▶ **Your instructions**: Restate the listing below word for word; no pictures belong in the copy.

▶ **Given information**:
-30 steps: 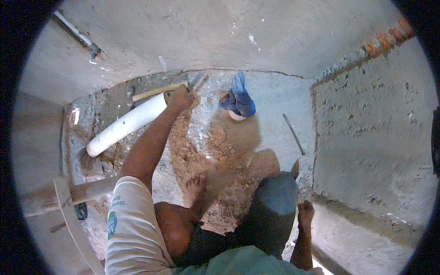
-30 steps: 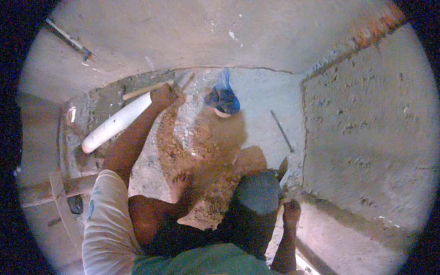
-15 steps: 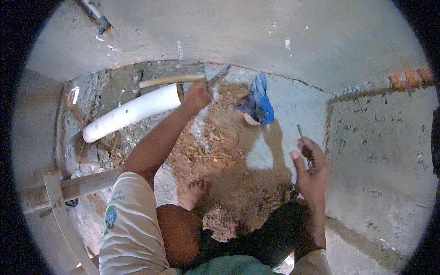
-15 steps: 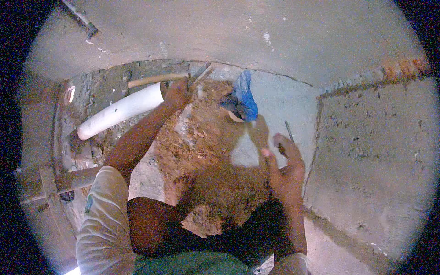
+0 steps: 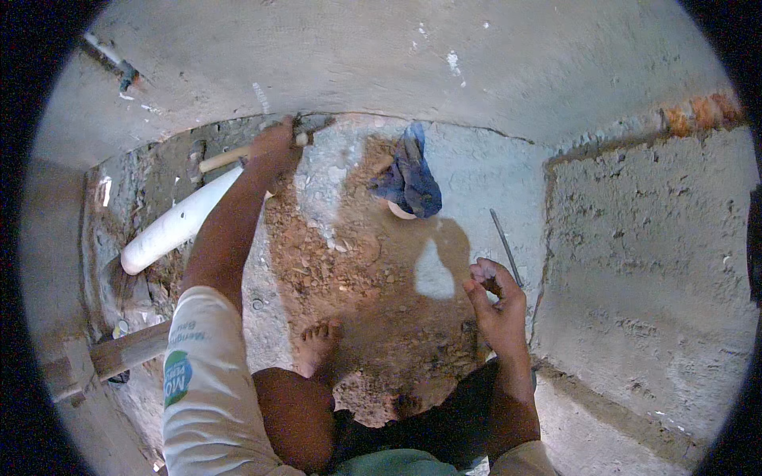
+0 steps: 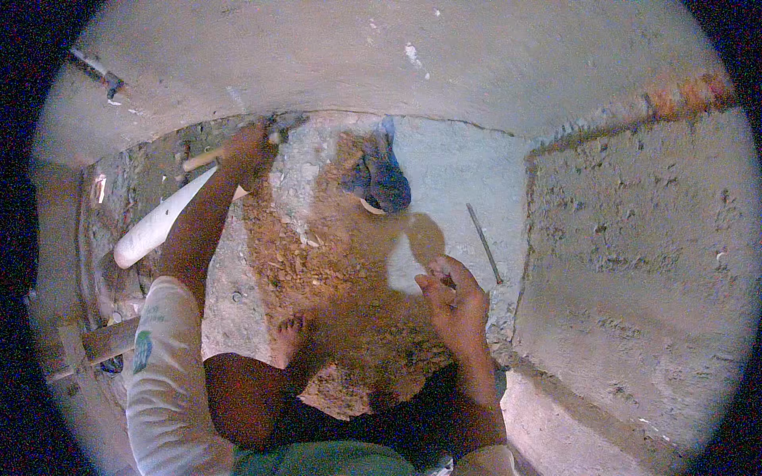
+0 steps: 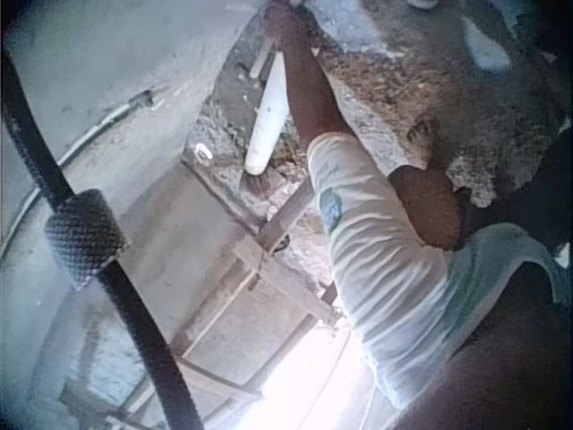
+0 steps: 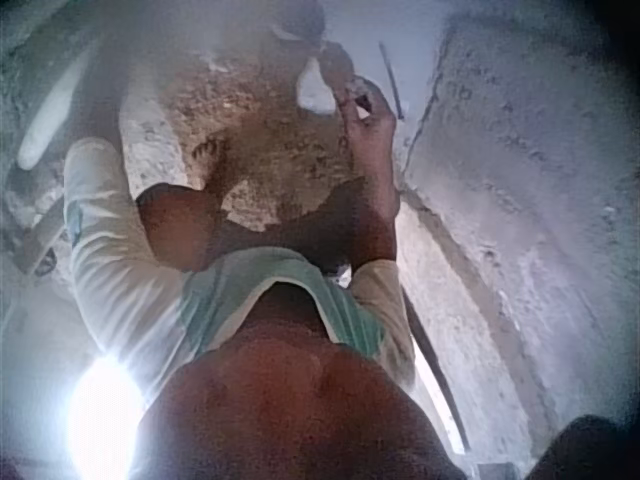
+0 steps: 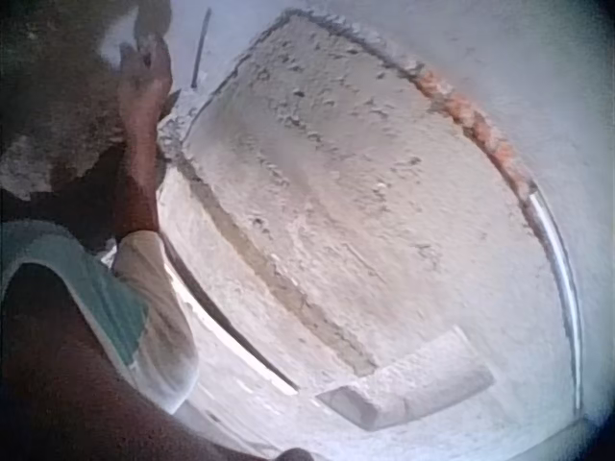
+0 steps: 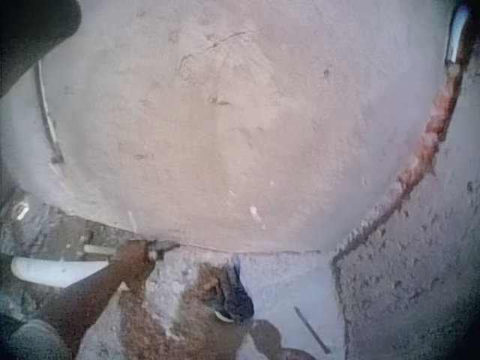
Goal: The person uses an angle grinder to cut into a concrete surface around a pipe, then uses a hammer and chisel to break away the concrete pieces from the floor.
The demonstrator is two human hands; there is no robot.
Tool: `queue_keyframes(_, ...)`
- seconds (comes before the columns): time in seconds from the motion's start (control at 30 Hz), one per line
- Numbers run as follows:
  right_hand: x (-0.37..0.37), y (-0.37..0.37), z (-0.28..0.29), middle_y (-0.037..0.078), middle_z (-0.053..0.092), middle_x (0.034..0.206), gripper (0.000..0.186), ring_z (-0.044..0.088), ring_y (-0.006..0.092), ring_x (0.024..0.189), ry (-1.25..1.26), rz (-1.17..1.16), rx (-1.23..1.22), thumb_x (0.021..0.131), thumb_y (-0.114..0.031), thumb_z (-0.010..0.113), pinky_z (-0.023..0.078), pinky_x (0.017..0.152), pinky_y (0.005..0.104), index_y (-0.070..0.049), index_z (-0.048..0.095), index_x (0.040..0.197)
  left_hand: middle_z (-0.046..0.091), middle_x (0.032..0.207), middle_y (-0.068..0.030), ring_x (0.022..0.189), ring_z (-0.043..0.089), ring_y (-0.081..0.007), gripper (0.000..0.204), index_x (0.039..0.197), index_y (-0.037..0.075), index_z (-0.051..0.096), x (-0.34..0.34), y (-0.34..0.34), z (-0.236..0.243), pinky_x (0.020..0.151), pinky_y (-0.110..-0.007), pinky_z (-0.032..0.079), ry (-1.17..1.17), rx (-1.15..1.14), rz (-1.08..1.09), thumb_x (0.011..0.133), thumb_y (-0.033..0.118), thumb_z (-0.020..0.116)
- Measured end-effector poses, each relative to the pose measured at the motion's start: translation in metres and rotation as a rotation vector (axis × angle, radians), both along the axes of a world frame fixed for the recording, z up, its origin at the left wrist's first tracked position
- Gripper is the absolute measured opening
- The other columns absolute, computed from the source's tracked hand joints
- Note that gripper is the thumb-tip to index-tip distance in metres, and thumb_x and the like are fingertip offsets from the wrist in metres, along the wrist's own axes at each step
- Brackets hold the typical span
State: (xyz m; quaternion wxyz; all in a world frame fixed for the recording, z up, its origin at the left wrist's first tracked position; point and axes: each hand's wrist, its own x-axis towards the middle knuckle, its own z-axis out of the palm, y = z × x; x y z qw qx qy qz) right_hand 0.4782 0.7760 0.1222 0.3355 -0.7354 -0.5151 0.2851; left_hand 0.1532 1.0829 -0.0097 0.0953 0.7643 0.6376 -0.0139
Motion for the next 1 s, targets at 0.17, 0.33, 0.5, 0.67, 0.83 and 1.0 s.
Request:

▶ **Task solution**:
-30 steps: 
-30 steps: 
-15 steps: 
-15 steps: 
+0 steps: 
+0 steps: 
+0 steps: 
+0 steps: 
+0 steps: 
+0 steps: 
Goal: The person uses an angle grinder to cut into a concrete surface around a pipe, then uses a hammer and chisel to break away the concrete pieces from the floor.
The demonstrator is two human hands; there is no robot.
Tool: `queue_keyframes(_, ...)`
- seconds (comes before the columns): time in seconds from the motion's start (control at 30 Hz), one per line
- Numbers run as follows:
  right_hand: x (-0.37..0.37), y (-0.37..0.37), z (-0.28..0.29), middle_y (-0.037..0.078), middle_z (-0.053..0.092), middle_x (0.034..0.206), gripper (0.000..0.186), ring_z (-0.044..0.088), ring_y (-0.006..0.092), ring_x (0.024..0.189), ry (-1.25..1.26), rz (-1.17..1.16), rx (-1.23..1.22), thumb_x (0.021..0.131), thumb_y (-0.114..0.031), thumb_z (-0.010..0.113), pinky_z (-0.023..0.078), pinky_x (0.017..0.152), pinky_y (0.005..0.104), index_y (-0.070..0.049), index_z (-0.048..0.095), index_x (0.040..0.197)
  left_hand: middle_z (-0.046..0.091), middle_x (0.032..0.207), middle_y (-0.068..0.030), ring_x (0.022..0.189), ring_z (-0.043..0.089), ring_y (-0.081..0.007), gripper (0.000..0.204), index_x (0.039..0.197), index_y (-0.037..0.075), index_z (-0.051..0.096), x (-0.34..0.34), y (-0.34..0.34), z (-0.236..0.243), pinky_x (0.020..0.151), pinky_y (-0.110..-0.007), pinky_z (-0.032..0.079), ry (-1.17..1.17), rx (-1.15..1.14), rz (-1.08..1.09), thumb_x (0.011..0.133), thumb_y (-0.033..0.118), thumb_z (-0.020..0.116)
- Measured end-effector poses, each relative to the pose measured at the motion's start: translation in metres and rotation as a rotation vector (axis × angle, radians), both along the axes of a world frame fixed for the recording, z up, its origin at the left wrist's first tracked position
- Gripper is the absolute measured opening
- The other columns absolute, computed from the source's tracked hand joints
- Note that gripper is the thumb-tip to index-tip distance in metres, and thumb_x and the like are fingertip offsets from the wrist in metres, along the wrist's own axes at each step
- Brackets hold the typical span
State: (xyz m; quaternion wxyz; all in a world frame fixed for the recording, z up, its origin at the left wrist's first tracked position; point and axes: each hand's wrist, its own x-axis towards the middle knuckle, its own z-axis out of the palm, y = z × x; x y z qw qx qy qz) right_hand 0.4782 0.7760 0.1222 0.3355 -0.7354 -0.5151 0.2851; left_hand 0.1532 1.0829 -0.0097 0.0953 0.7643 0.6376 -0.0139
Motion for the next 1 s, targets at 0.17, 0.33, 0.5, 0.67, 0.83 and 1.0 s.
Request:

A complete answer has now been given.